It still pays to pump crude oil
The dog days of August have proved anything but dull for the oil market. As chatter began to circulate about a production freeze next month, funds rushed to cover their shorts and put on new longs in the futures market. In response the benchmark Brent crude price rebounded some 17% in the first two weeks of the month to within a whisker of US$50/bbl, reversing much of its -21% correction since early June. It feels very much as if we have seen this movie before, and not that long ago. In April, prices rallied smartly on talk that Saudi Arabia, Russia and Iran would agree a freeze, only for the chatter to come to nothing. So the question investors must answer now is this: What, if anything, has changed since then?
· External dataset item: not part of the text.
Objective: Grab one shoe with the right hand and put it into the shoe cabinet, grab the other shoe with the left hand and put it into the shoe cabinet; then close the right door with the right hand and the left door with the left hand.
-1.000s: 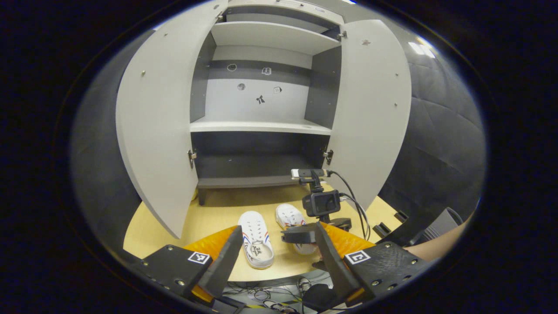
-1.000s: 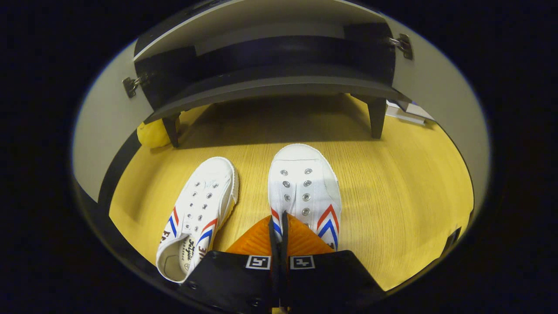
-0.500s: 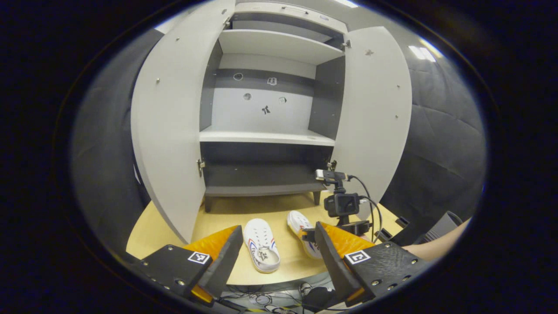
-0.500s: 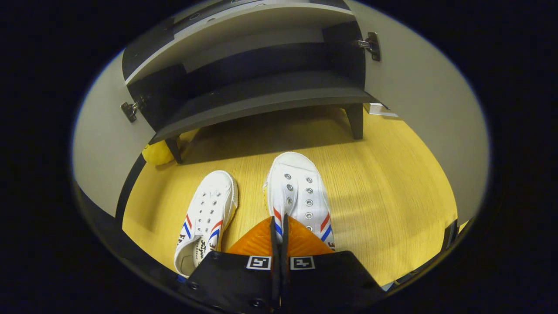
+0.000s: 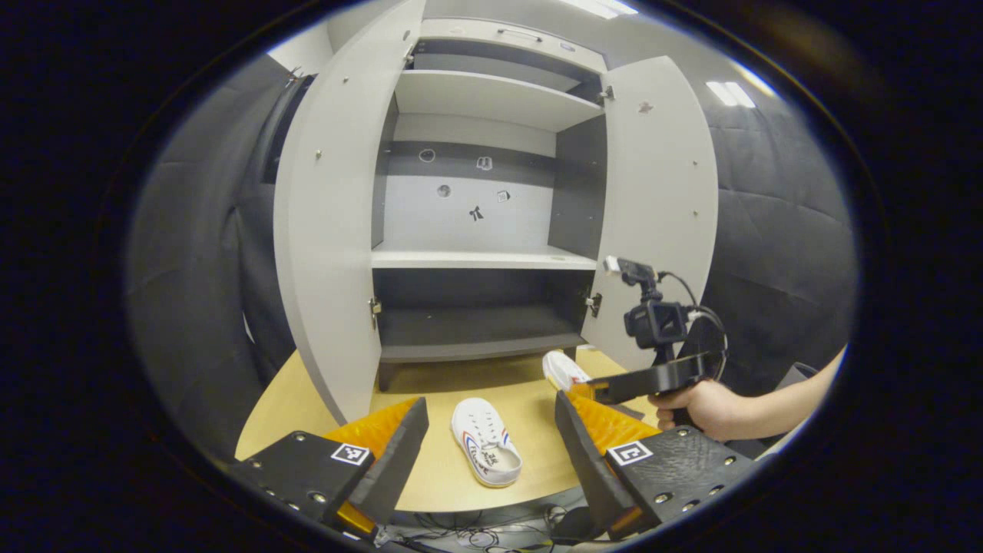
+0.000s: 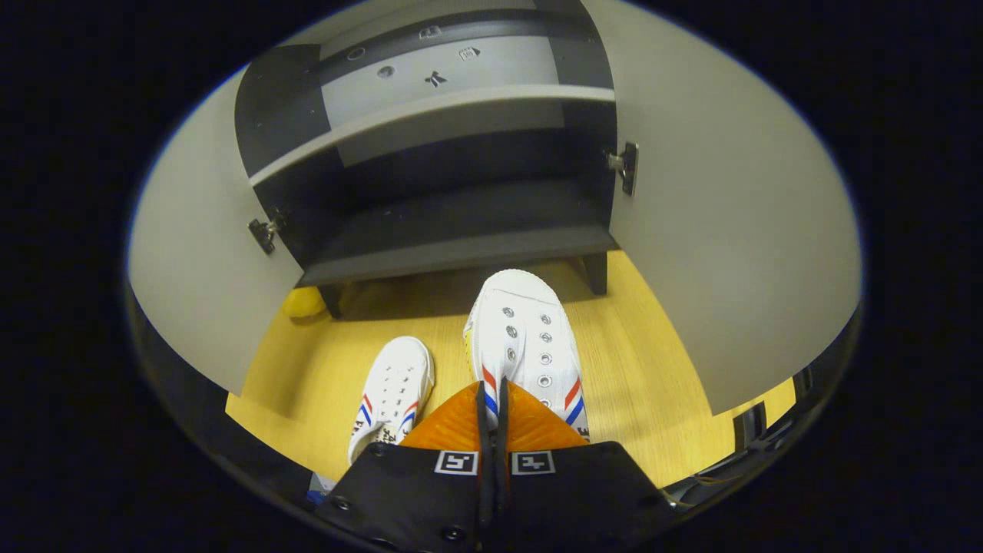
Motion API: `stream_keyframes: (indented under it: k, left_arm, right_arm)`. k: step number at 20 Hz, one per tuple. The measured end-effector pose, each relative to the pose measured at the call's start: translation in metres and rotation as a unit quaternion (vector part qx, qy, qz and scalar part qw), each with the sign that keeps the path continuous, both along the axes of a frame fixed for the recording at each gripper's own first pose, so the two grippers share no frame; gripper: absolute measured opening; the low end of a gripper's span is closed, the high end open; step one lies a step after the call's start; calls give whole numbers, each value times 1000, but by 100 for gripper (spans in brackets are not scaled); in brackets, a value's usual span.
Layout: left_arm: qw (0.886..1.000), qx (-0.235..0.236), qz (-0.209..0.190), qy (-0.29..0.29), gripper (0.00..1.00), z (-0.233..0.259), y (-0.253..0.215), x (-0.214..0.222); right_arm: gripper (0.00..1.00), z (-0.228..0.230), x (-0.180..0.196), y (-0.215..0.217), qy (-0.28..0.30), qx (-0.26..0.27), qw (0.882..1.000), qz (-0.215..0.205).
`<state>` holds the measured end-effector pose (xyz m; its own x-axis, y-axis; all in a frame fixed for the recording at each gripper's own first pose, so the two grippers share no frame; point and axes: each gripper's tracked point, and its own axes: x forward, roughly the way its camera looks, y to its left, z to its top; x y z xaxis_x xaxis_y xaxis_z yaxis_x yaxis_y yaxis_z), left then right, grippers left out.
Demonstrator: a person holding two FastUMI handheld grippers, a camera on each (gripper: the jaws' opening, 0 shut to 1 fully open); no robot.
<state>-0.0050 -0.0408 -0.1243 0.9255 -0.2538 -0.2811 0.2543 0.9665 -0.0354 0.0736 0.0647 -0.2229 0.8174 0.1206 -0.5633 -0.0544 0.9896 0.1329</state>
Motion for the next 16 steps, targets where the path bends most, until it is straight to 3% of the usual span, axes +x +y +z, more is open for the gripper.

On the demand side, not much. If anything, the outlook has deteriorated. This month the International Energy Agency cut its demand growth forecast for 2017 to 1.2mn bbl/day, from 1.4mn this year, blaming a gloomy economic outlook. Meanwhile, China’s import growth, long a bright spot in an otherwise clouded market, appears to be abating as the slowdown in heavy industry weighs on demand for heavier oil products, and as Beijing’s strategic reserve buildup approaches the limits of its current storage capacity.
As a result, attention has focused on the supply side of the equation. At first, there appears little cause for bullishness. Increases in OPEC production have more than offset the decline from non-OPEC producers recently, as Nigeria brought capacity back on stream and Saudi raised its monthly output to a record 10.67mn bbl/day in July.
Nevertheless, the market has seized on comments from the oil ministers of Saudi and Russia in recent days, both of whom said that OPEC and non-OPEC producers alike are working together to stabilize prices. The remarks raised expectations of an agreement to limit production when officials meet next month in Algeria, pushing futures prices higher. Whether any deal will materialise is doubtful, however. Saudi and Russia agreed back in February to work towards a freeze, but nothing came of it. Saudi officials have repeatedly declared that they will only limit their own output if other producers play along— by which they mean Saudi’s regional rival Iran. Hopes for a resurrected deal rest on the belief that Russia’s word carries weight in Tehran. That’s questionable. Russian and Iranian interests are aligned in Syria, where strategic cooperation is intensifying, and both countries share a reflexive distrust of the US, but Russian influence only goes so far. Iranian officials are convinced that Saudi has stepped up production specifically in order to sabotage Iran’s oil export prospects following the relaxation of international sanctions at the beginning of this year, and insist they will not curb their own production. Just last week Iran’s oil minister pledged to increase production from 3.6mn bbl/day currently to 4mn by the end of this year and to 4.6mn by the end of the decade. Iran’s state oil company talks of pumping 6mn.
In such an environment, Saudi has little incentive in either the short or long term to limit its own production. Riyadh’s immediate objective is to generate as much oil revenue as it can in order to prevent any deterioration of its fiscal deficit, which the International Monetary Fund forecasts at 13% of GDP this year. As a result, a deal to freeze production would only make sense if Saudi could be absolutely confident that all the other signatories would comply. If Saudi were to limit its output while others did not, Riyadh would lose market share without any compensating increase in price, and its revenues would decline. In the absence of any such confidence, the least risky course is for Saudi to keep pumping as fast as it can.
Maximising production may well make sense in the longer term as well. At current rates of production, Saudi has another 60 to 70 years of proven oil reserves (not factoring in improvements in extraction technology, which increase reserves even without new exploration). With mounting concern about climate change likely to squeeze the market for fossil fuels over the coming decades, Riyadh faces the risk that towards the middle of this century it will find itself sitting on 100bn bbl or more of “stranded assets” — proven oil reserves that it can no longer extract and sell. As a result, Saudi has a powerful incentive to monetize as much of its reserves as possible as soon as possible, by pumping as much oil as it can while it has the opportunity in order to fund attempts to build a less oil-dependent economy.
All these factors — together with the consideration that the average wellhead breakeven price for new US shale wells is around US$40/bbl, meaning that new projects can be profitable at oil prices not far north of US$50-60/bbl — will continue to place a firm ceiling on the price of crude somewhere in the vicinity of US$55/bbl. Despite the current flurry of bullishness, nothing material has changed.